Sportsbook personalisation through customer analytics is also vital to enhance customer experience, maintaining competitive advantage and growing margins, but also in being more proactive in areas of safer gambling where historic bet data can be used to identify anomalous customer behaviour. This point is especially poignant in North America, where player protection has been at the forefront of the legislative agenda. We’re not talking about the rudimentary analytics based on overly subjective and manual processes, either. These rarely go further than leveraging data on customer preferences to push targeted content and promotions. Instead, what’s needed is a fully automated, integrated and intuitive set of analytics that keeps up with the rapidly expanding scale of operations, and appropriately accounts for the complex, dynamic and skill-based nature of sports betting.

Integrated alongside automated risk adjusted price management, this progressive approach allows operators to optimise their odds in real-time. It’s a tried and tested method borrowed from financial markets. The world of equities and hedge funds have long embraced automation of human expertise to improve volume and margins. Also, it’s proven that these same benefits can be gained when applied to sports betting. Adopting econometric techniques, such as the workings of revealed preference theory, into risk management algorithms ensures profitable decision-making and consistently enhanced returns. It also provides a way out from only offering static, blanket odds scraped from other sportsbooks that feed the void of differentiation. With odds that move progressively, in line with changes to liability and according to where the operator wants to position their brand in real-time, comes discernible market advantage.
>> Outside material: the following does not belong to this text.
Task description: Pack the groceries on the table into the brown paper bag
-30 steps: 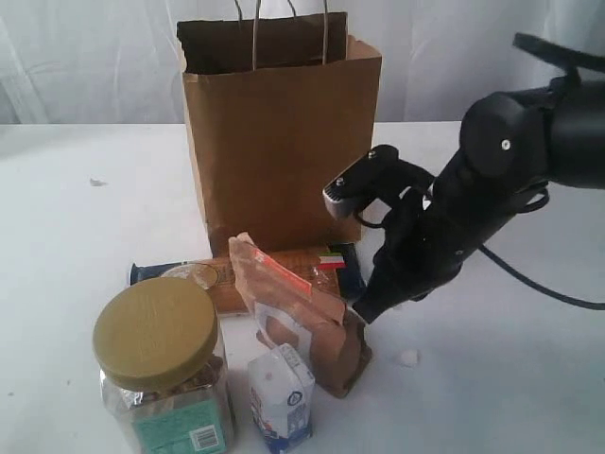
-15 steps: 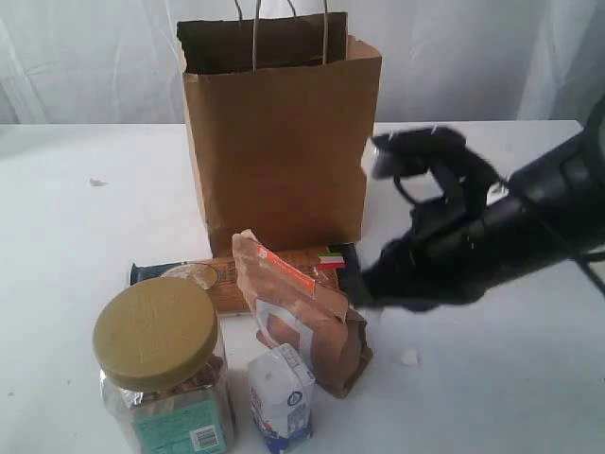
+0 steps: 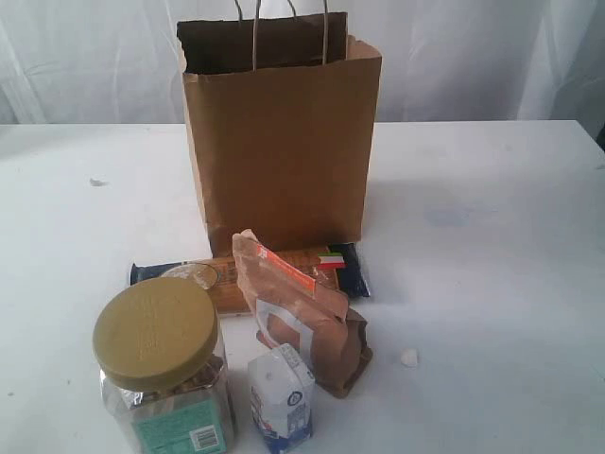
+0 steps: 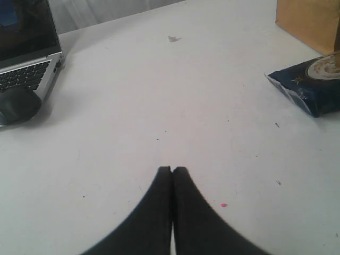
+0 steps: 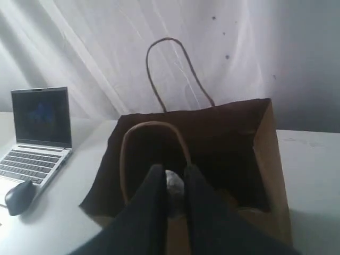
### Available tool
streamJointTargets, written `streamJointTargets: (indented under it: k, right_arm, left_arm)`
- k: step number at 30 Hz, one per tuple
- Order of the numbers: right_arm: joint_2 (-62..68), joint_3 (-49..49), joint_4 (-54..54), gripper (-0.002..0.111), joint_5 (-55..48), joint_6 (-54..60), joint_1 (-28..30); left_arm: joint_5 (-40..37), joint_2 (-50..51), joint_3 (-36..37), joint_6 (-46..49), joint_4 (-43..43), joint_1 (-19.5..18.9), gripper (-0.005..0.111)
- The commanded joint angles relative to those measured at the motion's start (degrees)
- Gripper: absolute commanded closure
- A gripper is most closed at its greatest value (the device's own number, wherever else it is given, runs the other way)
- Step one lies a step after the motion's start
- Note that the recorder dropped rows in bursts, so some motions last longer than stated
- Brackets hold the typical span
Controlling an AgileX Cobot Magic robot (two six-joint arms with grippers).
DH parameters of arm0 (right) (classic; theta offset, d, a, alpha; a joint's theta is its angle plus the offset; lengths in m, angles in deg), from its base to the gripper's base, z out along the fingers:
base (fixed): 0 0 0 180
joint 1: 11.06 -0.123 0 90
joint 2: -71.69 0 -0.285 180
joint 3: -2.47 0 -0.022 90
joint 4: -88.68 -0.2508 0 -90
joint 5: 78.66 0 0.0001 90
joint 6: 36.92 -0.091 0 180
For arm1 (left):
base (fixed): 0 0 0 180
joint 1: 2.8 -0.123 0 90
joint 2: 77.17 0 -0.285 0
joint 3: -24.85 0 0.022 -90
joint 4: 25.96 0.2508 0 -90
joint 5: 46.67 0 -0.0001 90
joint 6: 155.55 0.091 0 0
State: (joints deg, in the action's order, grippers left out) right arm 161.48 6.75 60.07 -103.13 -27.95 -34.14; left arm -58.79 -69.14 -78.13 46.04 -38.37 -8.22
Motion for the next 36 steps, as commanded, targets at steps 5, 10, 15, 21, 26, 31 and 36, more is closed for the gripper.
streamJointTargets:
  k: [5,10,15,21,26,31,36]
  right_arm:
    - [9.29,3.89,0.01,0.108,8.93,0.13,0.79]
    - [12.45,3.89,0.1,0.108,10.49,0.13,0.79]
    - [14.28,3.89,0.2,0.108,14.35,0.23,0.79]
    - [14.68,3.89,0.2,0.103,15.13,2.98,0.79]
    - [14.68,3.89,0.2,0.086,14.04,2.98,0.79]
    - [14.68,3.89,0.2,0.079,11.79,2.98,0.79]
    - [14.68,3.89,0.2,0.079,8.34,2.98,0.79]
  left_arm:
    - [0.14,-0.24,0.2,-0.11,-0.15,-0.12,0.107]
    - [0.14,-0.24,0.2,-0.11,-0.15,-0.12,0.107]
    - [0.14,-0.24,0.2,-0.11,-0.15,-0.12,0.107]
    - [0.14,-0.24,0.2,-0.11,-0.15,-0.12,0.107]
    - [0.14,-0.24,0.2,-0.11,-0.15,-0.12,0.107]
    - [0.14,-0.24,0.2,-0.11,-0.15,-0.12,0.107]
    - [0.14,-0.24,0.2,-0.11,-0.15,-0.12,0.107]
While this may sound the death knell for manual trading services and those who rely on them, for those who embrace automated risk adjusted pricing and enhanced customer analytics, the benefits are huge. Considering increased volume, enhanced margins, differentiated pricing, a stronger brand position and more consistent returns, opting for automation is a sure route to gain market share. If your eyes are set on success in the North American market, then only with an innovative approach to pricing and risk will you have a solid foundation for success.